Exercise objective - Give back the full listing, character for character, with no pictures.

Information shown -
▼▼▼
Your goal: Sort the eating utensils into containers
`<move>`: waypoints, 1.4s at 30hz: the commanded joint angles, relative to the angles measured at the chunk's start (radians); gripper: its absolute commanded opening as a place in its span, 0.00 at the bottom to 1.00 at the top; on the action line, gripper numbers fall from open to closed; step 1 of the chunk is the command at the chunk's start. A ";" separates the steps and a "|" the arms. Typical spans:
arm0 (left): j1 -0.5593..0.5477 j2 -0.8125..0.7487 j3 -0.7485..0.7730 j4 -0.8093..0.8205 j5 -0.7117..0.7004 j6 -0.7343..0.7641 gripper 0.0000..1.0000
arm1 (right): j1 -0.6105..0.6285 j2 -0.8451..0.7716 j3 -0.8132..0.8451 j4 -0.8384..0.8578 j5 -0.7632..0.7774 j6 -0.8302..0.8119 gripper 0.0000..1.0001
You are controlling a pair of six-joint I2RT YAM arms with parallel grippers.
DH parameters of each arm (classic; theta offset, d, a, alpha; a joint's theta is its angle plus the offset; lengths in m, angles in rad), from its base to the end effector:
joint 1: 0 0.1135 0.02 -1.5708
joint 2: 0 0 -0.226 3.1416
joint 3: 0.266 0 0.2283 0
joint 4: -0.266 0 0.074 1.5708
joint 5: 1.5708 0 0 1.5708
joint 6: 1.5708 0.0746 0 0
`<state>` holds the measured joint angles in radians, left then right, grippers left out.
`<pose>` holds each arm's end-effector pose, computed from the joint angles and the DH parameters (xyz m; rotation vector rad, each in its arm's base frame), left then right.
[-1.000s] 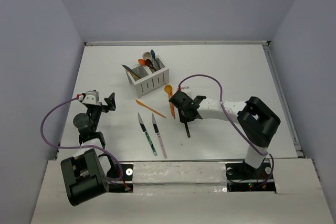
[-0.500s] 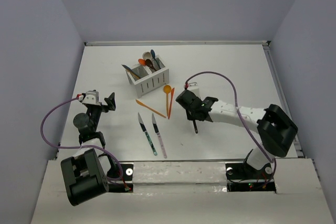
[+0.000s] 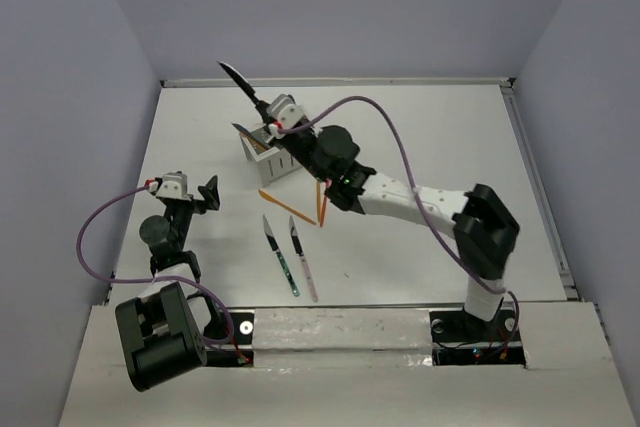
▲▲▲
Answer to the exercise -
Your goal: Sort the eating utensils into containers
`<move>`: waypoints, 1.4s at 30hz: the commanded joint angles, relative to the angles measured at the chunk's start (radians); gripper: its absolute commanded opening as a place in its span, 0.00 at the bottom to 1.00 at the top; on the action line, gripper numbers fall from open to closed; step 1 of the chunk is the command at the chunk's start. A ";" separates the steps and a "|" the arms. Typical spans:
arm0 (left): j1 -0.5593..0.5477 j2 -0.8125..0.7487 j3 -0.7485..0.7730 j4 -0.8093..0.8205 j5 -0.7117..0.7004 j6 -0.7343..0.7641 gripper 0.0000..1.0000
arm1 (right): j1 -0.6105..0.6285 j2 -0.8451..0.7716 j3 -0.8132..0.8451 j4 -0.8384..0.8578 j5 -0.7632..0.7774 j6 -0.8302..0.8119 gripper 0.0000..1.0001
You are controlling a pair of six-joint I2RT YAM arms with parallel grippers.
DH parameters of each arm (classic; theta offset, d, a, alpha; a joint's theta is its angle plus the offset; lengths in m, angles in rad), from its base to the end effector:
joint 1: 0 0.1135 0.02 -1.5708
joint 2: 0 0 -0.226 3.1416
joint 3: 0.266 0 0.2283 0
joint 4: -0.266 0 0.074 1.5708
joint 5: 1.5708 0 0 1.5708
joint 6: 1.5708 0.0746 0 0
`<state>` holds the measured joint angles in radians, left then right, grippers left out.
`<pose>` holds each arm's end-effector pose, computed from the joint angles and the DH parameters (xyz m; rotation vector rad, each in its arm's base frame), left then right.
[-1.000s] 
[-0.500s] 
[+0.000s] 

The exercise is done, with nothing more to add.